Kleve,
21
Oktober
2019
|
17:06
Europe/Amsterdam

Vier Millionen Westnetz-Projekt schreitet planmäßig voran

Ein 74-Tonnen schwerer Trafo wird auf einen Schwerlastroller für den Standortwechsel innerhalb der Umspannanlage Kleve gezogen.

  • Transformatorwechsel innerhalb der Anlage
  • Stromkreise werden optimiert

Mit großen Schritten schreitet der Ersatzneubau in der Umspannanlage Kleve planmäßig voran. „Für eine weitere sichere und zuverlässige Stromversorgung der Stadt Kleve bringen wir die Anlage auf den neuesten und modernsten Stand der Technik.“, erläutert Westnetz-Projektleiter Jürgen Tünnesen. Der Verteilnetzbetreiber versorgt die Stadtwerke Kleve derzeit über zwei verschiedene Umspannstationen mit Strom. Mit diversen technischen Maßnahmen verstärkt die Westnetz das zuständige Stromnetz an der Emmericher Straße und passt es den gegebenen Anforderungen an.

Dafür sind bereits zwei neue und extrem leise Transformatoren ans Netz angeschlossen worden, für die vorab neue gemauerte Standorte, sogenannte Trafotassen, gebaut wurden. Ein neues leistungsstarkes und extrem leises 74-Tonnen-Energieschwergewicht wurde bereits im Juli auf seinem neuen Platz stromseitig angeschlossen. Diesen Montag hat Westnetz einen gleichwertigen zweiten Transformator innerhalb der Anlage mit Unterstützung eines Schwerlastunternehmens auf die zweite neue Trafotasse gehievt. Der Trafowechsel innerhalb der Anlage dauert rund vier Tage. Zusätzlich sind in der Station bereits zwei neue Trafoplätze für die Stadtwerke vorbereitet worden.

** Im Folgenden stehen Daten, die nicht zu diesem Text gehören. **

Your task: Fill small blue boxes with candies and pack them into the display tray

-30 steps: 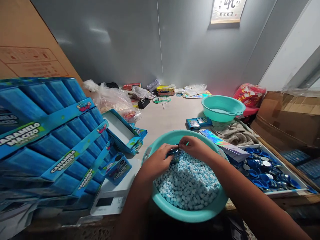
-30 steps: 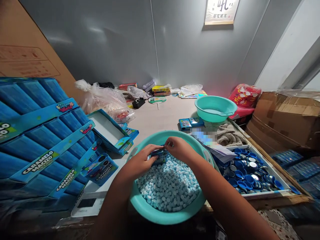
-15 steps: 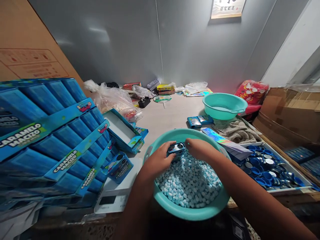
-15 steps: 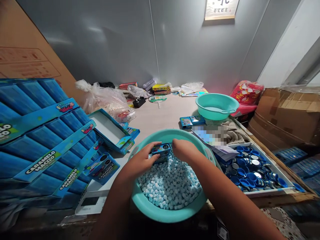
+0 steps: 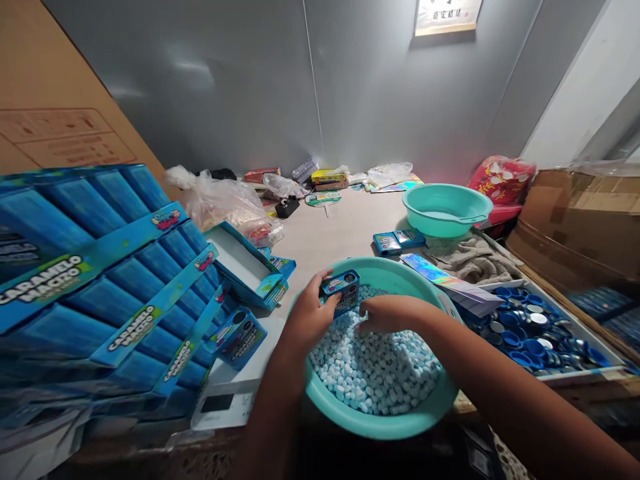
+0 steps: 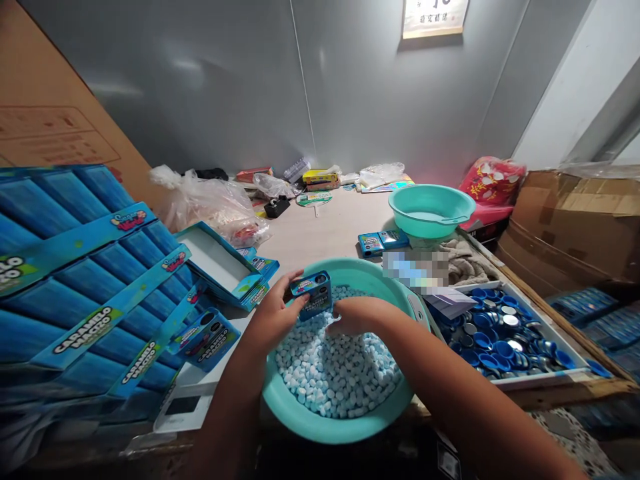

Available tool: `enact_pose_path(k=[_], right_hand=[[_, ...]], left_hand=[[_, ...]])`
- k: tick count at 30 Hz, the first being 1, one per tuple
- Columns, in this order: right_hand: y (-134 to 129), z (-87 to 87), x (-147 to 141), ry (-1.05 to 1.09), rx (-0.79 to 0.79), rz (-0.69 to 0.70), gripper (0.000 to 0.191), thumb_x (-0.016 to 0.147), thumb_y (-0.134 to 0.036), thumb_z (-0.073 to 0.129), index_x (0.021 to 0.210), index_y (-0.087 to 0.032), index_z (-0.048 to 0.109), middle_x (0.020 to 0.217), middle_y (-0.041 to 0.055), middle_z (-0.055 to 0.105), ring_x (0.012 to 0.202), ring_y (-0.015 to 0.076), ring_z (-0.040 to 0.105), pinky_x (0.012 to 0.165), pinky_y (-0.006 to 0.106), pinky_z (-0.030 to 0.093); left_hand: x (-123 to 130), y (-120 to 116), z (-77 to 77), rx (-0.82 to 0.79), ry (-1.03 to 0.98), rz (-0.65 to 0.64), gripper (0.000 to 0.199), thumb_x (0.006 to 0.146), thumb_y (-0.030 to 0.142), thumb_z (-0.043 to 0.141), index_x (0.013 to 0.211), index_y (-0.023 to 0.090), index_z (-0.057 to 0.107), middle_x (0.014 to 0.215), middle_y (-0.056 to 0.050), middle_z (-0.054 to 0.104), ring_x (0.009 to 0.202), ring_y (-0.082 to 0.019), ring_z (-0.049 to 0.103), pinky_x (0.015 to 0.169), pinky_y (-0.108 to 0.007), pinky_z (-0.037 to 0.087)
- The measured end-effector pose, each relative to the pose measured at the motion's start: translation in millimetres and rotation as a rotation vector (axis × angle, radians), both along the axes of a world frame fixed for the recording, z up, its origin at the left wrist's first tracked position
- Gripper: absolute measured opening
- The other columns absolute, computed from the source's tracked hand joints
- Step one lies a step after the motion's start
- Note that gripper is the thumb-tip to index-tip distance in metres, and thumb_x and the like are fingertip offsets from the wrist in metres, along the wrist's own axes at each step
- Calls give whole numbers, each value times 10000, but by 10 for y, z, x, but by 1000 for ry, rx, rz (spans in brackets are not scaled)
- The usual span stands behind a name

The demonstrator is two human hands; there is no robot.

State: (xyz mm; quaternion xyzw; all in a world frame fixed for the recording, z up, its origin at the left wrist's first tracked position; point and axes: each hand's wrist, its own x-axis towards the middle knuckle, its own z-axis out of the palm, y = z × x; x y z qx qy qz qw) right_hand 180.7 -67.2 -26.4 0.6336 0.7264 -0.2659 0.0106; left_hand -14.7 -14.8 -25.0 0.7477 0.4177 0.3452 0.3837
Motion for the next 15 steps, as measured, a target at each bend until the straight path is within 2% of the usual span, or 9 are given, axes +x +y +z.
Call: enact_pose_path(k=[2, 5, 8, 12, 15], right_hand=[[-6, 47, -8, -10, -52, 31, 474, 894, -494, 642, 1217, -159, 731, 1082, 135, 766, 935, 315, 707, 716, 349, 510], [-23, 68, -17, -15, -102, 45, 459, 888, -500, 648, 1184, -165, 749, 1074, 131, 766, 933, 325, 704, 714, 354, 492], [-33, 73, -20, -20, -118, 36, 436, 896, -505, 650, 1183, -192, 749, 1097, 119, 762, 948, 316, 702, 720, 345, 485], [-38, 103, -21, -20, -126, 26, 409, 919, -504, 645, 1205, -224, 732, 1140, 107, 751, 990, 305, 697, 760, 349, 499], [-34, 110, -19, -18, -134, 16, 417, 934, -492, 631, 1237, -217, 714, 1177, 117, 740, 1012, 317, 693, 780, 375, 509]], left_hand=[[4, -13, 12, 48, -146, 54, 487, 886, 346, 667, 1355, 246, 585, 1331, -107, 667, 1190, -278, 662, 1005, -433, 551], [6, -54, 70, 138, -320, 162, 397, 868, 408, 717, 1211, 212, 671, 1167, -95, 725, 1031, -239, 715, 878, -357, 596], [3, -65, 112, 203, -464, 228, 350, 832, 411, 772, 1098, 188, 727, 1081, -83, 747, 960, -208, 726, 836, -306, 601], [6, -42, 97, 124, -698, 295, 424, 778, 419, 835, 1115, 181, 740, 934, -48, 749, 830, -145, 713, 764, -231, 579], [17, -76, 90, 133, -743, 355, 458, 771, 433, 844, 1131, 170, 740, 883, -40, 742, 781, -130, 704, 731, -219, 573]])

Im Zuge dessen werden die vier bestehenden 110 kV Stromkreise umgebaut, wobei zwei Stromkreise neugebaut und optimiert werden und zwei entfallen. Die im Anschluss neu aufzubauenden 110 kV Stromkreise werden im Inneren des Stadtgebietes als 110 kV Kabelanlage ausgeführt.

Durch die neue Anordnung der Betriebsmittel benötigt die neue Station insgesamt weniger Platz, bietet aber eine höhere Betriebs- und Personensicherheit. Ein neu gebautes Schalthaus kann aufgrund installierter Digitalisierungsmodule vollständig aus der Ferne überwacht und bedient werden. Ebenso ist eine neue Zufahrt zur Umspannanlage geplant, die nicht mehr an der Musikschule entlangführt, sondern an der Einfahrtseite der Firma Rama gebaut wird.

„Für uns steht aber vor allem die Sicherheit an erster Stelle: Während des gesamten Neubauvorhabens möchten wir eine zuverlässige Stromversorgung gewährleisten und die Belastungen für die Anwohner so gering wie möglich halten.“, sagt Oliver Sauerbach, Leiter des Regionalzentrums Niederrhein.

Hochspannungsschaltanlagen bilden die Schaltstellen im Verteilnetz, welches die elektrische Energie von den Kraftwerken zum Endverbraucher übertragen. Transformatoren dienen der Spannungsumwandlung von 110.000 Volt auf die darunter liegende Ebene von 10.000 Volt und verbinden die vorgelagerte Verteilnetzebene mit dem örtlichen Stadtnetz.